__What the task asks__
Your task is to copy each line of the material that includes "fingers".

__Extracted entries__
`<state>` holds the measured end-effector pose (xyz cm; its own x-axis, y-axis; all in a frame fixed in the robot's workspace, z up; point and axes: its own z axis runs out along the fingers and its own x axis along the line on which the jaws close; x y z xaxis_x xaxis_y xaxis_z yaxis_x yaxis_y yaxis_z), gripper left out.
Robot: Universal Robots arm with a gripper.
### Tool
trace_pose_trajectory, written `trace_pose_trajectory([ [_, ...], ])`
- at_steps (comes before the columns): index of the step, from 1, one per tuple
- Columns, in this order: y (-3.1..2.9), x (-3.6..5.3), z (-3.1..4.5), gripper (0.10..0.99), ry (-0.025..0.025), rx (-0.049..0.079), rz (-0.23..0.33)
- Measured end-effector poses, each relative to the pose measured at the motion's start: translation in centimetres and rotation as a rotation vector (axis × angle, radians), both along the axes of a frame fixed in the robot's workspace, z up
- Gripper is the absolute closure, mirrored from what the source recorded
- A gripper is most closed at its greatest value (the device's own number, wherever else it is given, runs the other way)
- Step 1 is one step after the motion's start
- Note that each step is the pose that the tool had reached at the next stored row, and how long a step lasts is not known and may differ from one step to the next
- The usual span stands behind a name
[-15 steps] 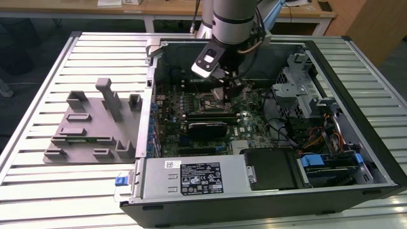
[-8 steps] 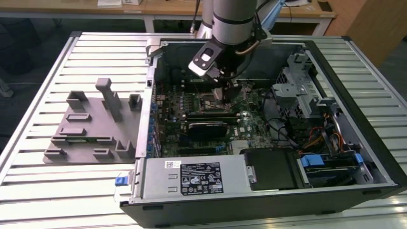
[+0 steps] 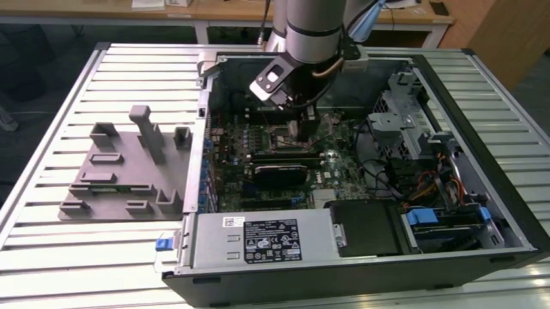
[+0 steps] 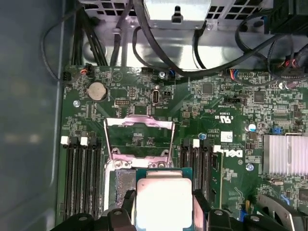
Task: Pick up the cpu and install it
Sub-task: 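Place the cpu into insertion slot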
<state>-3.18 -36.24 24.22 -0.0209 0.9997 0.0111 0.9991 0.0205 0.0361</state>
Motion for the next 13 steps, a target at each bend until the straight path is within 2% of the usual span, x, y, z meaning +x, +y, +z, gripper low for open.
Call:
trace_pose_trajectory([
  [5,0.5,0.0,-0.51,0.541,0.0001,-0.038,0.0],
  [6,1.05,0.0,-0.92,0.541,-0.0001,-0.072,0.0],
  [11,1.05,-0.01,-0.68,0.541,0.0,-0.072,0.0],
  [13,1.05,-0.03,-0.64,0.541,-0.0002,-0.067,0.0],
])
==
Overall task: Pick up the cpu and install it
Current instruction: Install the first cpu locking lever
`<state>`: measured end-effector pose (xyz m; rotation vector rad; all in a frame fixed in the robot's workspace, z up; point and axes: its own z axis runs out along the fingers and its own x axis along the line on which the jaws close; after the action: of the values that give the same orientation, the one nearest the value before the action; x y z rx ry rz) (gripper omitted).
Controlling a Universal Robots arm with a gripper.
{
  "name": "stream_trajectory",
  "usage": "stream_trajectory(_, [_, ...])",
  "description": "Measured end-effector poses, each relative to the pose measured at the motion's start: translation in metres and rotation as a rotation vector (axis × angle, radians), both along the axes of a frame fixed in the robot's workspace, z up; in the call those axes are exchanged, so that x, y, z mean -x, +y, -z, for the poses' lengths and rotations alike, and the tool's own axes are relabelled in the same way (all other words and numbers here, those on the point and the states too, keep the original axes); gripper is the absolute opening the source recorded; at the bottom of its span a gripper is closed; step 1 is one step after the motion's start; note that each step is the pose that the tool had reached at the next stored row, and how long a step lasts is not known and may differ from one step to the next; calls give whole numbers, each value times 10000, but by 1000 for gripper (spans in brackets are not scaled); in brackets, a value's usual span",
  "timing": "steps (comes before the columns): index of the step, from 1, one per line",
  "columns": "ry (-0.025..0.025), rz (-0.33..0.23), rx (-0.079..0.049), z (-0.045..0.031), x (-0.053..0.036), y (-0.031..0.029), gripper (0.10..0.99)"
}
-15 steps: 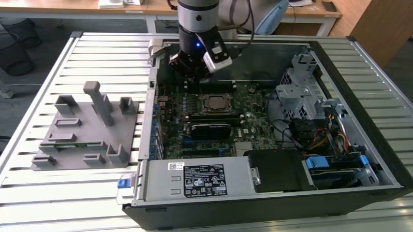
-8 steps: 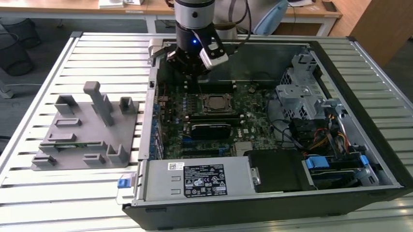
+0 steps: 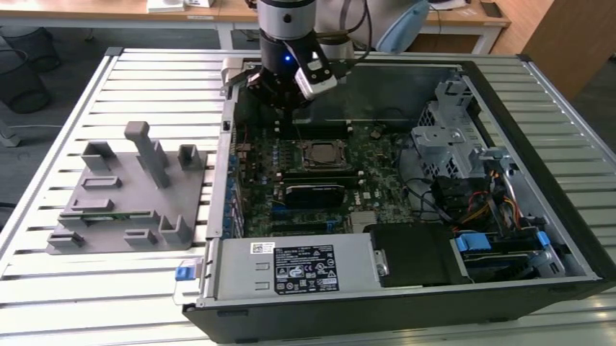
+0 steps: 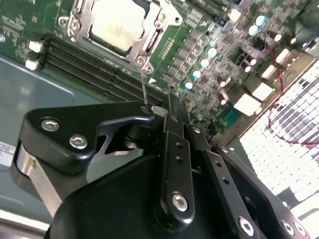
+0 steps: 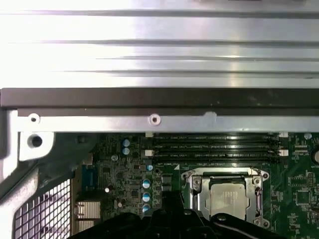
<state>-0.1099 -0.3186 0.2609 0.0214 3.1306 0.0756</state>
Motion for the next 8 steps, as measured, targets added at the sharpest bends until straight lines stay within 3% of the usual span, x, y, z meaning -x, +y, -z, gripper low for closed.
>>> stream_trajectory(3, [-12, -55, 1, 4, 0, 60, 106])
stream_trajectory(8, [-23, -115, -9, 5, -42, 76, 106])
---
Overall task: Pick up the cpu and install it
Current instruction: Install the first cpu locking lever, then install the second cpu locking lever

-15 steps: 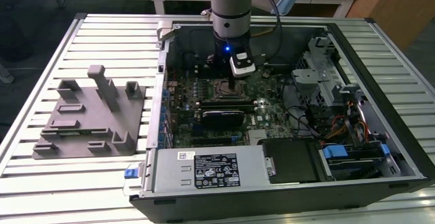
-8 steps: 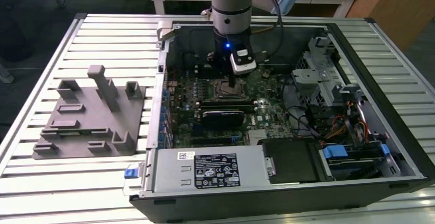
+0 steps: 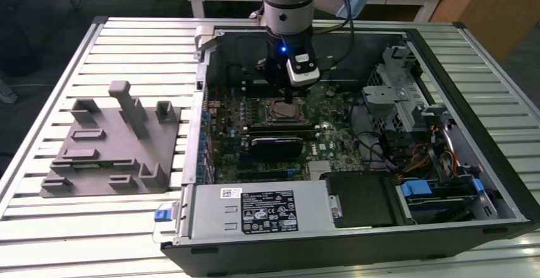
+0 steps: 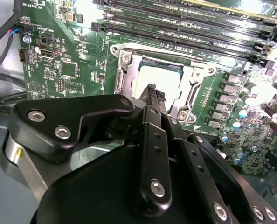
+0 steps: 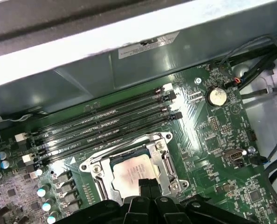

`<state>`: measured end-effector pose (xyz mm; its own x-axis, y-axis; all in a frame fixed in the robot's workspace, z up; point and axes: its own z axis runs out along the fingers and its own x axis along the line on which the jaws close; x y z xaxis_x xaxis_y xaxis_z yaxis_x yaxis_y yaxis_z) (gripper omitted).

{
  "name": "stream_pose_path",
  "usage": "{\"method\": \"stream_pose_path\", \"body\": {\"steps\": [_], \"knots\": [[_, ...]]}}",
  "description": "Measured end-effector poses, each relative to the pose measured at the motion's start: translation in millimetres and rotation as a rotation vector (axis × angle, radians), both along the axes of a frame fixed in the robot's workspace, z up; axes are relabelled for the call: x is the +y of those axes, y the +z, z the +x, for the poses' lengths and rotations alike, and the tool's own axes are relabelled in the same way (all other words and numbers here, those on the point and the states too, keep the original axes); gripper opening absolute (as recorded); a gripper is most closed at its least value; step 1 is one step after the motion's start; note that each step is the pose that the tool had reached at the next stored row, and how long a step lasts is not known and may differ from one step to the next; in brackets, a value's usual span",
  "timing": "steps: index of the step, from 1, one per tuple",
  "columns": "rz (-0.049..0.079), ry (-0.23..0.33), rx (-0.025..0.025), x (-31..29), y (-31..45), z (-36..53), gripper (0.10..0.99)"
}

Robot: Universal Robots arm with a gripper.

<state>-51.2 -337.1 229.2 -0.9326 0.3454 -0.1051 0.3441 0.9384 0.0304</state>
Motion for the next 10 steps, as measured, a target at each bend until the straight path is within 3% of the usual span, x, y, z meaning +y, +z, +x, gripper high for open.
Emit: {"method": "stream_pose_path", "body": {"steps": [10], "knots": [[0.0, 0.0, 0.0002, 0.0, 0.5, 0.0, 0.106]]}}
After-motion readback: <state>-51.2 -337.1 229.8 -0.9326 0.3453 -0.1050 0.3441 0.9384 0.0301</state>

__Solution for this problem__
`<state>` holds the measured end-effector pose (xyz cm; its own x-axis, y-axis; all in a frame fixed in the robot's workspace, z up; point and axes: its own z axis runs out along the fingers and its own x axis along the line on which the jaws close; x y z xaxis_x xaxis_y xaxis_z yaxis_x yaxis_y yaxis_z), gripper left out.
`<state>`: measured end-effector pose (xyz m; rotation vector rad; all in a frame fixed in the robot's workspace, z up; point and axes: its own z axis runs out along the fingers and its own x axis along the line on which the jaws close; after the action: of the values that give the same orientation, the one nearest the value before the action; x y z rx ry rz) (gripper omitted).
`<state>`: measured end-effector pose (xyz mm; its own x-axis, y-axis; all in a frame fixed in the robot's workspace, z up; point and axes: its own z axis runs out along the fingers and its own x axis along the line on which the jaws close; x y z xaxis_x xaxis_y xaxis_z yaxis_x yaxis_y yaxis_z) (gripper omitted).

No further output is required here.